## RECORD EXCERPTS:

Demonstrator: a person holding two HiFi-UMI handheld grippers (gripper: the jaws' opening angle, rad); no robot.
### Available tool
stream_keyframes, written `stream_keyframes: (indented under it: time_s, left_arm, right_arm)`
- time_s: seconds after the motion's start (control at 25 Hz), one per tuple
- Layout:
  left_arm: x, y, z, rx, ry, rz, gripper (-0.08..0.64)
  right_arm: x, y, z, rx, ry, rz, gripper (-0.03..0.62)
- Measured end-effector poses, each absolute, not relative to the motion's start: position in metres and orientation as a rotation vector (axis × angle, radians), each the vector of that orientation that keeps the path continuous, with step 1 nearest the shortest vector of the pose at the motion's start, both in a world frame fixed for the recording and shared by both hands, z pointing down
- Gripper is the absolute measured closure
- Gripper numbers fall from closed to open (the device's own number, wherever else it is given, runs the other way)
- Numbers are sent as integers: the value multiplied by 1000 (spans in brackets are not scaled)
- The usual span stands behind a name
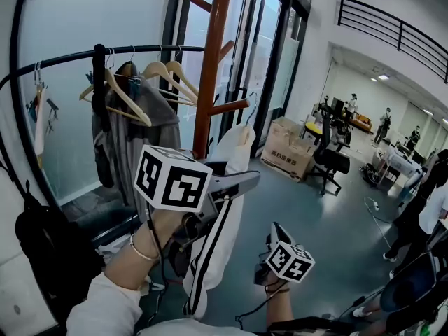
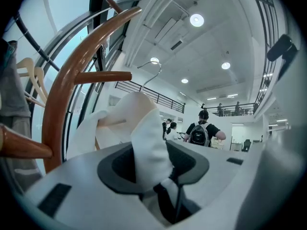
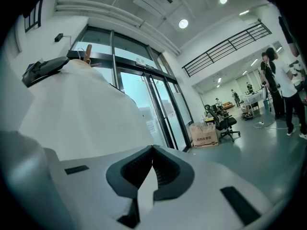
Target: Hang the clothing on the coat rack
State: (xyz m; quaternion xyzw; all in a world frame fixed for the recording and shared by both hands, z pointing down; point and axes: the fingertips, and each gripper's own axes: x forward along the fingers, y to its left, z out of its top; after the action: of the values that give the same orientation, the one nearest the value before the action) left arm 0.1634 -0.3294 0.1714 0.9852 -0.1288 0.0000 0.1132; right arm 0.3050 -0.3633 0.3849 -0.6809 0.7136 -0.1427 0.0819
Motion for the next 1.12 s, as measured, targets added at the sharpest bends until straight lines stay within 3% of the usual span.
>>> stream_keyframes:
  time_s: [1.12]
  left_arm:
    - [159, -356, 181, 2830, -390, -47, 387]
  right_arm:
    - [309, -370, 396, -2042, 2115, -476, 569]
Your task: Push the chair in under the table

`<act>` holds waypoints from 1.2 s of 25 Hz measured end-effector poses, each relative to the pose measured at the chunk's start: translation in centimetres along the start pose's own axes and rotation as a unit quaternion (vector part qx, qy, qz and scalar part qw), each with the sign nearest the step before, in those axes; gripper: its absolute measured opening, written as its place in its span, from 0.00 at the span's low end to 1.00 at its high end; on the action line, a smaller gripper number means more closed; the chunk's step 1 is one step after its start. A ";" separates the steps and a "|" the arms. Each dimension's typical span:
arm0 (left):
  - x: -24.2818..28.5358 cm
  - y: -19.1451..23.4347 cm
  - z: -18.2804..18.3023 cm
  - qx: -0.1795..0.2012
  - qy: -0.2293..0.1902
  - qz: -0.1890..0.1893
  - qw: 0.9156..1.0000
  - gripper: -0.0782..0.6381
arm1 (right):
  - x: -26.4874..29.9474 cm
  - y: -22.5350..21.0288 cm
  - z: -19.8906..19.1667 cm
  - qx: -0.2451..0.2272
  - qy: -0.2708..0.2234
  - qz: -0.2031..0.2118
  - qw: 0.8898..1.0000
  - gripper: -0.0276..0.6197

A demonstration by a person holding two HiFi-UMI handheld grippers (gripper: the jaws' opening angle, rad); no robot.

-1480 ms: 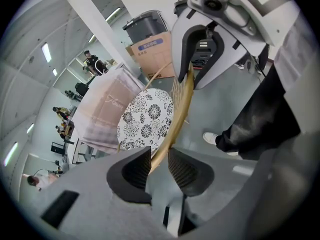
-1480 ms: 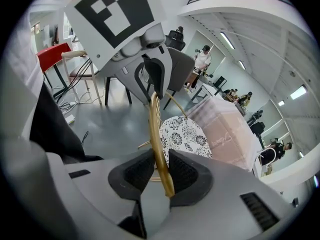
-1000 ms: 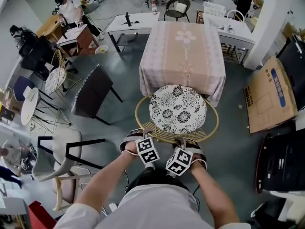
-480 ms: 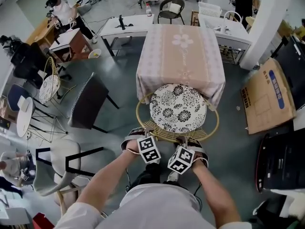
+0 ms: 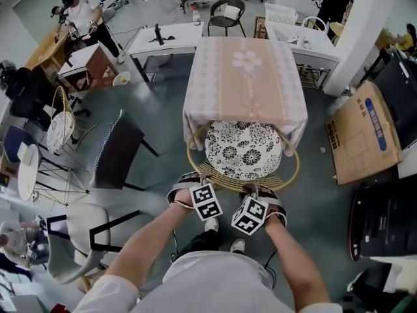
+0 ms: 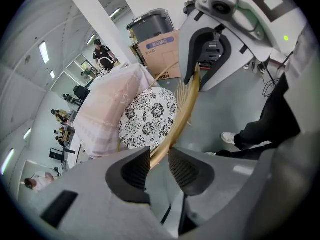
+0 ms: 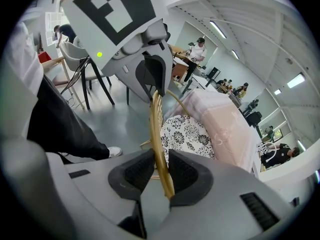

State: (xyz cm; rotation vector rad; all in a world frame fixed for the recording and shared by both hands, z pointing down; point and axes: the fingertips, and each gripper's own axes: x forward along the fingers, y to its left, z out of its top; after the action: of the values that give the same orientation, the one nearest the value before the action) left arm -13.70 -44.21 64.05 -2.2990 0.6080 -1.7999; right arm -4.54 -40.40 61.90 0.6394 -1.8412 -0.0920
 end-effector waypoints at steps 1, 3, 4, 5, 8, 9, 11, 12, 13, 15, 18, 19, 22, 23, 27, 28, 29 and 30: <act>0.1 0.4 0.0 0.001 -0.001 0.000 1.000 0.27 | 0.2 -0.3 0.1 0.000 0.001 0.002 1.000 0.16; 0.4 1.1 0.1 0.002 -0.003 -0.001 1.000 0.27 | 0.4 -0.9 0.4 0.001 0.003 0.003 1.000 0.16; 0.6 1.4 0.2 0.003 -0.005 -0.002 1.000 0.27 | 0.6 -1.2 0.6 0.001 0.003 0.003 1.000 0.16; 0.7 1.8 0.3 0.004 -0.006 -0.001 1.000 0.27 | 0.7 -1.6 0.7 0.002 0.003 0.001 1.000 0.16; 1.3 3.0 0.6 0.003 -0.008 0.000 1.000 0.27 | 1.4 -2.7 0.8 0.006 0.006 -0.004 1.000 0.16; 1.5 3.4 0.7 0.003 -0.008 0.000 1.000 0.27 | 1.6 -3.0 0.8 0.006 0.008 -0.005 1.000 0.16; 1.8 3.9 0.9 0.006 -0.010 -0.004 1.000 0.27 | 1.8 -3.5 0.9 0.003 0.011 -0.003 1.000 0.16; 1.8 4.0 0.9 0.008 -0.012 -0.009 1.000 0.27 | 1.9 -3.6 0.9 0.001 0.013 -0.002 1.000 0.16; 1.9 4.0 0.9 0.011 -0.014 -0.013 1.000 0.27 | 1.9 -3.6 0.9 0.001 0.012 0.001 1.000 0.16; 1.9 4.0 0.9 0.015 -0.020 -0.018 1.000 0.27 | 1.9 -3.6 0.9 0.000 0.009 0.001 1.000 0.16; 1.8 4.1 1.0 0.018 -0.026 -0.014 0.999 0.27 | 2.0 -3.8 0.8 -0.003 0.009 -0.008 1.000 0.16; 1.8 4.1 1.0 0.019 -0.026 -0.012 0.999 0.27 | 2.0 -3.8 0.8 -0.002 0.009 -0.009 1.000 0.16; 1.9 3.9 1.0 0.016 -0.018 -0.012 1.000 0.27 | 1.9 -3.8 0.8 0.002 0.009 -0.009 1.000 0.17; 1.9 3.8 0.9 0.014 -0.015 -0.011 1.000 0.27 | 1.9 -3.7 0.8 0.003 0.009 -0.010 1.000 0.17; 1.5 3.6 0.8 -0.016 -0.021 -0.007 1.000 0.28 | 1.4 -3.9 0.8 0.012 0.014 -0.025 1.000 0.22; 1.2 3.6 0.9 -0.031 -0.026 -0.008 0.999 0.28 | 1.2 -4.0 0.7 0.018 0.013 -0.030 0.999 0.22; 0.9 3.4 1.0 -0.046 -0.033 -0.008 0.998 0.28 | 1.0 -4.1 0.6 0.027 0.011 -0.034 0.999 0.22; 0.5 3.3 1.2 -0.060 -0.040 -0.007 0.997 0.28 | 0.7 -4.1 0.4 0.037 0.008 -0.038 0.999 0.22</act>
State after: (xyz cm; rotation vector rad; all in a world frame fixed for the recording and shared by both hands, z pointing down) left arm -13.15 -47.57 63.00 -2.4443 0.7064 -1.7112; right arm -3.55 -44.31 60.88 0.7603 -1.8119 -0.0679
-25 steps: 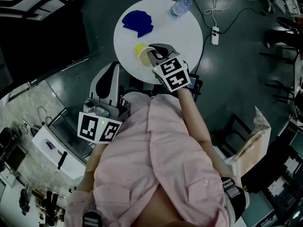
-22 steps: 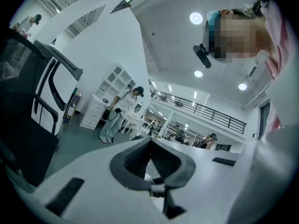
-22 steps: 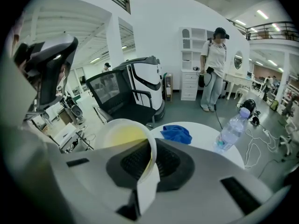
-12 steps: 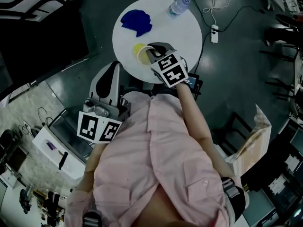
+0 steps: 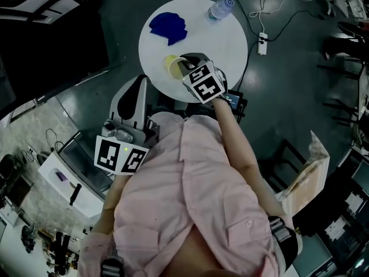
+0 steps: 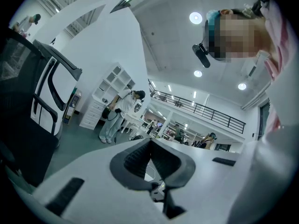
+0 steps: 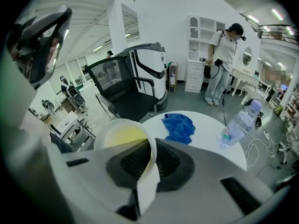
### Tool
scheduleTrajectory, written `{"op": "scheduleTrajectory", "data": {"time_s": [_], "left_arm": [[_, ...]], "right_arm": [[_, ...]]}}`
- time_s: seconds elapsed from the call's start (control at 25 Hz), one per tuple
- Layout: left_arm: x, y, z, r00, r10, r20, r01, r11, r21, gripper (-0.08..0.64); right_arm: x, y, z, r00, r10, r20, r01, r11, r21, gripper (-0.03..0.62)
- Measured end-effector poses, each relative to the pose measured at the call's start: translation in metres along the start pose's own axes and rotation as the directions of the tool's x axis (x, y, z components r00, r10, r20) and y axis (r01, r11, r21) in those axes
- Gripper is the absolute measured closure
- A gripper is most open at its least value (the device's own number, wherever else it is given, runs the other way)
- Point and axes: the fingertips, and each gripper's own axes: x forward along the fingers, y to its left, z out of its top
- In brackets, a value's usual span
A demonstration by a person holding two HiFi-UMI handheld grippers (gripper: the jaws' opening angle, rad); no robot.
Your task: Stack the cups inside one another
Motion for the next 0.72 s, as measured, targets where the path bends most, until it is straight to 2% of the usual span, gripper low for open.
{"op": "scheduleTrajectory", "data": {"time_s": [0.16, 0.32, 0.72], "left_arm": [[0.0, 0.002, 0.0, 1.0, 0.006, -0.002, -0.006, 1.0, -0.001, 0.551], [0.0, 0.003, 0.0, 1.0, 0.007, -0.003, -0.007, 1.0, -0.001, 0.551], [0.001, 0.007, 0.002, 1.0, 0.007, -0.007, -0.007, 1.0, -0.003, 0.551]], "right_arm": [[0.006, 0.002, -0.002, 1.0, 0.01, -0.016, -0.01, 1.0, -0.015, 0.555], [0.011, 0.006, -0.004, 1.0, 0.021, -0.02, -0.02, 1.0, 0.011, 0.555], [0.017, 0.003, -0.005, 0.999, 0.015, -0.052, -0.016, 1.0, -0.022, 0.555]]}}
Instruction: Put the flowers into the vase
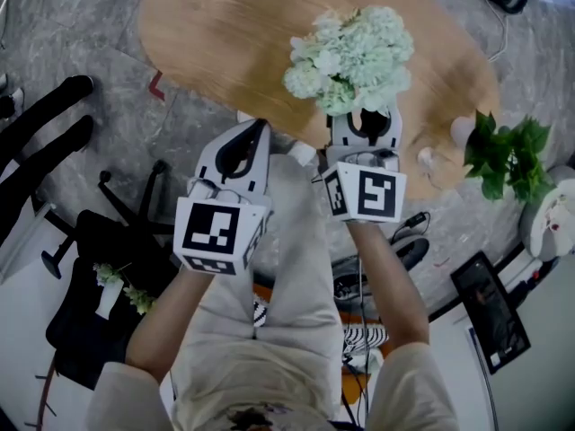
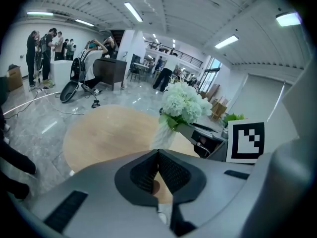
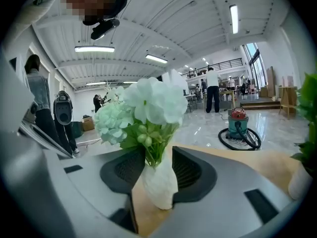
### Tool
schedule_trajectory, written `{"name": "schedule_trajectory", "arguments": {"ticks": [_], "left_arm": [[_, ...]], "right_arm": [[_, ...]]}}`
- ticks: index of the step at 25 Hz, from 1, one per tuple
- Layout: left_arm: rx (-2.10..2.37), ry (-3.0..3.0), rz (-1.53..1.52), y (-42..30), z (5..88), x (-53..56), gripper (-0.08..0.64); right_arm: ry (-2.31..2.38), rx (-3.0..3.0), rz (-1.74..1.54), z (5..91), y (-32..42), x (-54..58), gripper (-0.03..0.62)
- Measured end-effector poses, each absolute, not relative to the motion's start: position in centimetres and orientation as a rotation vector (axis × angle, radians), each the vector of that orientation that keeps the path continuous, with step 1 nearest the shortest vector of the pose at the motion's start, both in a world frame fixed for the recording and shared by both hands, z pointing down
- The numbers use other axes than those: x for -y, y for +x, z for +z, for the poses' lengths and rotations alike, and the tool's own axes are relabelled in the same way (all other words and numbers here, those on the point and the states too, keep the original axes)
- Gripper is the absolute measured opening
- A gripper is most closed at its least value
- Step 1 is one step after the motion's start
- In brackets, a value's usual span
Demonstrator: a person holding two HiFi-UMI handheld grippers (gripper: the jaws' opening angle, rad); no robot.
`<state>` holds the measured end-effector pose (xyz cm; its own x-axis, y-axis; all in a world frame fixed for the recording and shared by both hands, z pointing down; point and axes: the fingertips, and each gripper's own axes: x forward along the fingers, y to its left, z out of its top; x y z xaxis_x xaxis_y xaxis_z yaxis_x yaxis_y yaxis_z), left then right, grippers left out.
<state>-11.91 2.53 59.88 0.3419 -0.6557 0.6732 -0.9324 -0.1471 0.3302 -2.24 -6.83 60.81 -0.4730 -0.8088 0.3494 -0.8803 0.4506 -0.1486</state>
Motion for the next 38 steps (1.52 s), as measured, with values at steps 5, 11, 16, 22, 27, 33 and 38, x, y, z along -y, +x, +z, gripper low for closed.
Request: {"name": "schedule_trajectory", "arguments": {"ticks": [5,11,16,22,27,33,38], "left_arm": [[1.374,1.897,0.493,-11.4,59.9,-2.3,0.008],[1.354,1.917,0.507,-10.9,59.9,-2.1,0.008],[1.346,1.927,0.514,-10.8,59.9,-1.7,0.008],[1.332,1.936,0.521,-10.2,59.7,-1.4,0.008],[1.328,1.941,0.522,-9.9,59.5,-1.1,0.008],[1.324,1.944,0.533,-9.6,58.9,-1.1,0.008],[1.317,1.939,0.545,-9.2,58.5,-1.6,0.008]], "right_arm": [[1.431,2.476,0.456,60.7,-2.4,6.3,0.163],[1.39,2.461,0.473,61.0,-2.5,5.1,0.192],[1.351,2.46,0.473,60.9,-2.9,4.6,0.22],[1.333,2.483,0.46,59.8,-3.3,4.1,0.241],[1.34,2.472,0.48,59.6,-2.9,3.6,0.25],[1.31,2.458,0.512,59.5,-2.4,3.2,0.256],[1.269,2.447,0.509,58.9,-1.6,2.8,0.272]]}}
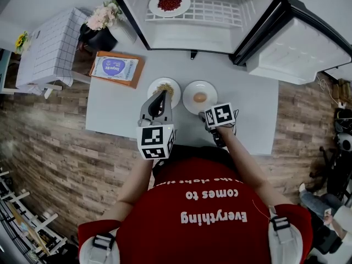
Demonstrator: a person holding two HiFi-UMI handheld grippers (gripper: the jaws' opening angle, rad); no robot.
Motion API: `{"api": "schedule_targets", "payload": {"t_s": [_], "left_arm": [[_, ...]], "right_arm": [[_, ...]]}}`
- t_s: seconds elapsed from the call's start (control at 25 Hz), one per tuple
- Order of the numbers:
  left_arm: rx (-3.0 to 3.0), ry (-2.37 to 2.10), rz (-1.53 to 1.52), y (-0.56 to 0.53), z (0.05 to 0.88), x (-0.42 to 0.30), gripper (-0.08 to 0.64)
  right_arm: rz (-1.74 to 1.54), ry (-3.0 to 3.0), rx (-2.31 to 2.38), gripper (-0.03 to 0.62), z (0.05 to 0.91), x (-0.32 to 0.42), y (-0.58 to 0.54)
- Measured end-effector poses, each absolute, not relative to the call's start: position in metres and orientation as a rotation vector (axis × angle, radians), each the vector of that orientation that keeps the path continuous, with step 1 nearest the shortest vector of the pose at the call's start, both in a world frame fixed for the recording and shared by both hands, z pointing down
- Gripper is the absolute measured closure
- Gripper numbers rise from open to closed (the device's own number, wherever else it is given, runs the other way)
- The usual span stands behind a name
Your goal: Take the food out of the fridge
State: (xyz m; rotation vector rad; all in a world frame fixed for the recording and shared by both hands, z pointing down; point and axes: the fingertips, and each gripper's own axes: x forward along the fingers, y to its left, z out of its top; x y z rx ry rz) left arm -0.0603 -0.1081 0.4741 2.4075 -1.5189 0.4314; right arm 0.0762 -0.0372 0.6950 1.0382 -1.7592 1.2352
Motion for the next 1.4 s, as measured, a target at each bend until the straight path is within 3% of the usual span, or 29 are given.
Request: {"api": "schedule_targets", "payload": {"t_s": [0.28,0.48,0.52,0.6,0.64,1.4], "left_arm": [[2.404,-1.525,0.429,-0.109,0.475,-0.062,0.552],[2.407,-1.527,0.419,-0.11,0.473,-0.06,0.552],[2.409,-1.525,0.42,-0.11,0.473,-0.059,0.552],[2.412,-1.516,0.425,-0.11,0.472,-0.058,0.552],[2.413,-1.512,0.427,-0.11,0.472,-0.058,0.552],[2.495,-1.328,0.48,-0.082,0.469,-0.013,0.552]], "right_arm": [[0.9,-1.779,0.964,0.351,0.684,0.081,-0.034],[0.875,-2.101,0.982,0.359,0.634,0.051,-0.05],[0.859,-2.151,0.988,0.377,0.623,0.048,-0.053],[0.79,-2.234,1.015,0.531,0.601,0.046,-0.058],[0.751,-2.273,1.024,0.554,0.591,0.046,-0.059],[0.656,-2.533,1.067,0.578,0.518,0.033,-0.041]]}}
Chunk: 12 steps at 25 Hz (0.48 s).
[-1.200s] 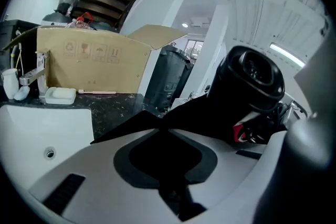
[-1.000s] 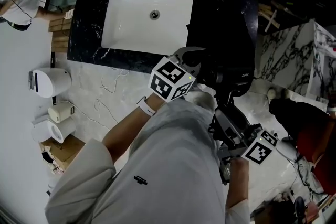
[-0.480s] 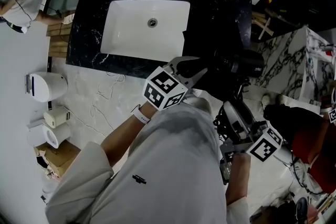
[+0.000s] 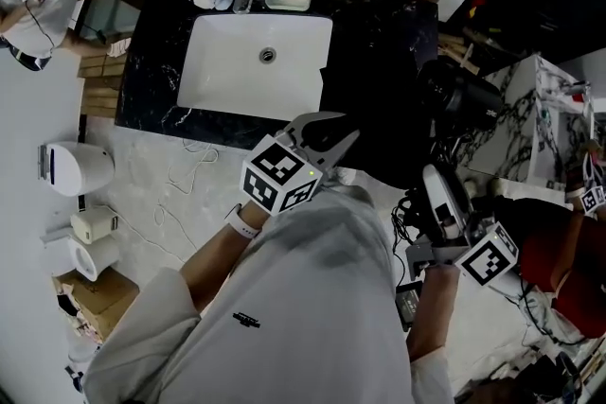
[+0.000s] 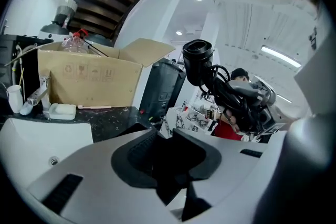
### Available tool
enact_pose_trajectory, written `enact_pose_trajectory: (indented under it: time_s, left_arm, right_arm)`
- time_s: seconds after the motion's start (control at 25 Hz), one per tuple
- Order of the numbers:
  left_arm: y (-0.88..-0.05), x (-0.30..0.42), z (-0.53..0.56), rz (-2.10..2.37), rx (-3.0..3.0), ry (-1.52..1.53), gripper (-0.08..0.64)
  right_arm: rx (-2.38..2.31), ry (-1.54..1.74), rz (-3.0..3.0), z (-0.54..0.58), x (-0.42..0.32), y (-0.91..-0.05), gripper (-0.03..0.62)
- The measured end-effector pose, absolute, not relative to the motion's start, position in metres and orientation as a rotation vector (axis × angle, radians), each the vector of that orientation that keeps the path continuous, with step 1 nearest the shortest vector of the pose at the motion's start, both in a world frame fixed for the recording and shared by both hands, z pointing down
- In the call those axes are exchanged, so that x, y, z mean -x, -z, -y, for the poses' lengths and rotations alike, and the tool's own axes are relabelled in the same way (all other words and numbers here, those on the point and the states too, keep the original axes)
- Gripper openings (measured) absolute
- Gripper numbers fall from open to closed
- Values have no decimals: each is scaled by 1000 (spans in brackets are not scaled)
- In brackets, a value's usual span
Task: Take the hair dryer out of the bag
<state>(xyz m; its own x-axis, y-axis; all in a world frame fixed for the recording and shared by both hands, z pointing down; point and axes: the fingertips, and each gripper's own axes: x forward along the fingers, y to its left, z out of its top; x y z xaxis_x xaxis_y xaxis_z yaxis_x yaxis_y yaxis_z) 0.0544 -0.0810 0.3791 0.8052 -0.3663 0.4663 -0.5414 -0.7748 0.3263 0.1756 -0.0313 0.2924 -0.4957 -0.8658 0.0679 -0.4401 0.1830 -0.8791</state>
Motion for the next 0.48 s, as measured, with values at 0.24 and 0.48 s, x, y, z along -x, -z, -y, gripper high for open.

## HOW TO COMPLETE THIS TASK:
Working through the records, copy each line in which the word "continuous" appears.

## SOLUTION TO THE PROBLEM:
- Measured end-effector poses, each absolute, not relative to the motion's start: position in metres and orientation as a rotation vector (axis × angle, radians), each the vector of that orientation that keeps the path continuous, with step 1 nearest the shortest vector of the pose at the motion's start, both in a world frame fixed for the recording and shared by both hands, z pointing down
- Measured end-effector poses, each absolute, not relative to the motion's start: position in centimetres and orientation as a rotation vector (axis × angle, radians), each the vector of that orientation that keeps the path continuous, with step 1 nearest the shortest vector of the pose at the motion's start, both in a world frame fixed for the recording and shared by both hands, z pointing down
- Measured end-effector poses, each absolute, not relative to the call's start: position in metres and orientation as a rotation vector (axis × angle, radians), each the vector of that orientation that keeps the path continuous, with step 1 nearest the shortest vector of the pose at the call's start, both in a world frame fixed for the recording and shared by both hands, z pointing down
- The measured end-effector pose, absolute, not relative to the motion's start, position in metres and orientation as a rotation vector (axis × angle, radians), each the vector of that orientation that keeps the path continuous, with step 1 nearest the shortest vector of the pose at the motion's start, both in a world frame fixed for the recording and shared by both hands, z pointing down

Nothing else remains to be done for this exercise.